**GOAL OF THE EXERCISE:**
Search the data for the word "grateful" and copy every line where it occurs.

Records from a collection:

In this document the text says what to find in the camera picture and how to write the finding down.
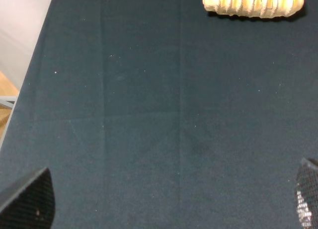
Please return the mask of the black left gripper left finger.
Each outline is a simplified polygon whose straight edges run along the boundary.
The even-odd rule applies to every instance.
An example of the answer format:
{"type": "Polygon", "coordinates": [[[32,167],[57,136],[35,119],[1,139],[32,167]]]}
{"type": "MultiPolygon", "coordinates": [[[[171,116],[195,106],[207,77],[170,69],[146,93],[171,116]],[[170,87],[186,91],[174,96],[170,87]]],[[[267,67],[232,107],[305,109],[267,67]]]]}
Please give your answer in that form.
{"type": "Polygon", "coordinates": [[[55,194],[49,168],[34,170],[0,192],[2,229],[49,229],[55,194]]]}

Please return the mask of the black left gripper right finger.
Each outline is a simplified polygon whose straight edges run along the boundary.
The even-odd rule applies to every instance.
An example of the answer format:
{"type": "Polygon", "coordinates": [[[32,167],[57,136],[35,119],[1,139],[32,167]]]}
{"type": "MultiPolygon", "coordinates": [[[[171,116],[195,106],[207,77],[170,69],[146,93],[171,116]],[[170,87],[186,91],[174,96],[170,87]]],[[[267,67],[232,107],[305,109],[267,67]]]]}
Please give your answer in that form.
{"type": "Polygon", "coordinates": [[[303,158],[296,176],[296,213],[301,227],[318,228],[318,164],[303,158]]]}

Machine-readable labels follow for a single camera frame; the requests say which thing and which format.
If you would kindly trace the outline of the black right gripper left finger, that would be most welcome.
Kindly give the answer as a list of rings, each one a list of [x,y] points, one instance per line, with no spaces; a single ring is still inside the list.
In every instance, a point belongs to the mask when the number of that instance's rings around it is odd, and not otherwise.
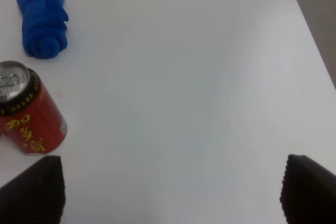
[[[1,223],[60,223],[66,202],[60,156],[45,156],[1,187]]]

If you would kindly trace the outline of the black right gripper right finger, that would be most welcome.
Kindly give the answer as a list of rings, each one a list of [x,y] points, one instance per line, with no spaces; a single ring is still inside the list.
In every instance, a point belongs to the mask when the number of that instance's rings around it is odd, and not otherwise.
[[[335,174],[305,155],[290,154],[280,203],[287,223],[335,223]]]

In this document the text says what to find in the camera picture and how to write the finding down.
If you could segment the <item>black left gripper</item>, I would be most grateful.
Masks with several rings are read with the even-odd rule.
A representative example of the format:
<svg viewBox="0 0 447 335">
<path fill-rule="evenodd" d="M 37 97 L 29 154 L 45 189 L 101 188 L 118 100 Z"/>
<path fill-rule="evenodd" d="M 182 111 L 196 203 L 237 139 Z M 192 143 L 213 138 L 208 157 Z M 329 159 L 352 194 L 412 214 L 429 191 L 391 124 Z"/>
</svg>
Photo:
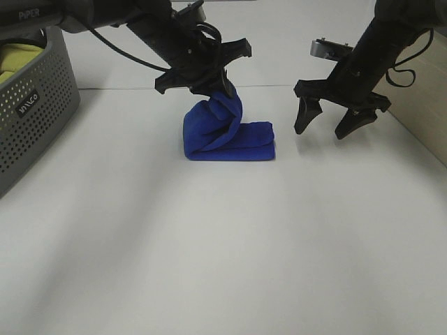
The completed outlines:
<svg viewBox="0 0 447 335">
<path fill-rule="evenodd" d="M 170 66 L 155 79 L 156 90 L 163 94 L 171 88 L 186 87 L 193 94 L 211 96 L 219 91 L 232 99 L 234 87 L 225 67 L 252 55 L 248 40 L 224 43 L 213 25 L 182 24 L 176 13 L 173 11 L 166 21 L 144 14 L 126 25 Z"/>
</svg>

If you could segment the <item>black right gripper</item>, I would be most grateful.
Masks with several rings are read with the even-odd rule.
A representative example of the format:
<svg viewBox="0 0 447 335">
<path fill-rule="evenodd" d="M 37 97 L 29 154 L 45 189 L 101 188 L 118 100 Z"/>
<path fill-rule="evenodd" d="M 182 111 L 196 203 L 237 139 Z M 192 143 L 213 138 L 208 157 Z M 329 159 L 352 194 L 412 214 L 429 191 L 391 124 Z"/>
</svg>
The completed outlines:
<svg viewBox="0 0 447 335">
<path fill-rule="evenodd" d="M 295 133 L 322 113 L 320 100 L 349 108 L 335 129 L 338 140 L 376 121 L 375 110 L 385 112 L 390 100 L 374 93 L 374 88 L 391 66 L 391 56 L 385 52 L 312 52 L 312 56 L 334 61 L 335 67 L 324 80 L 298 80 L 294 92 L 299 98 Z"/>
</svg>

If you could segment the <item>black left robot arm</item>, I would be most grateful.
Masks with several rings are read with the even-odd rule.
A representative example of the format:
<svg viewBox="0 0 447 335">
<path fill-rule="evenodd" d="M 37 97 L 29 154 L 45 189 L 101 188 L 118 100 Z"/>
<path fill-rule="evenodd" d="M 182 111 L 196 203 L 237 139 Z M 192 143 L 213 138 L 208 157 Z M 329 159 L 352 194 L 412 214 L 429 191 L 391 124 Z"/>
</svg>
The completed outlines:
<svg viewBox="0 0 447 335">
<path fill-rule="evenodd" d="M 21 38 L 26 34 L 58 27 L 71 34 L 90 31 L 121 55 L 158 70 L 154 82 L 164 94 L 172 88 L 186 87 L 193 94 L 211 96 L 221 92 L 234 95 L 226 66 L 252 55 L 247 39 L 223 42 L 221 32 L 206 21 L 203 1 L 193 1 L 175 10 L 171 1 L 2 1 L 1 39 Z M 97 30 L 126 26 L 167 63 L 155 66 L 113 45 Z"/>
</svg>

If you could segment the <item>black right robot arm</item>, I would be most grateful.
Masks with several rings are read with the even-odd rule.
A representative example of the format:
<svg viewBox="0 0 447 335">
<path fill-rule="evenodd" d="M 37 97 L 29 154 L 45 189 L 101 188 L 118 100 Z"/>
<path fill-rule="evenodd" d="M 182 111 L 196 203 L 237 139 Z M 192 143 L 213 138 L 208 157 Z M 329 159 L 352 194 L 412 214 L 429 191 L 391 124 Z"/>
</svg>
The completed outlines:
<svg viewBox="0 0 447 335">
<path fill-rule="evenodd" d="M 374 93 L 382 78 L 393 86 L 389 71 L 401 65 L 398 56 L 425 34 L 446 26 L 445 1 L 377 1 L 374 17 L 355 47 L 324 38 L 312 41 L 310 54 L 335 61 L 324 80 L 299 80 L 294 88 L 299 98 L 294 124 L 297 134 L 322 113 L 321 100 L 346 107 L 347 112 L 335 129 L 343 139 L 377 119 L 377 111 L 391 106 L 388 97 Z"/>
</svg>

**EXERCISE RESPONSE:**
If you could segment the <item>black left gripper</item>, I would be most grateful.
If you could segment the <item>black right gripper</item>, I would be most grateful.
If you could segment the <item>black left robot arm</item>, I would be most grateful.
If you could segment the <item>black right robot arm</item>, I would be most grateful.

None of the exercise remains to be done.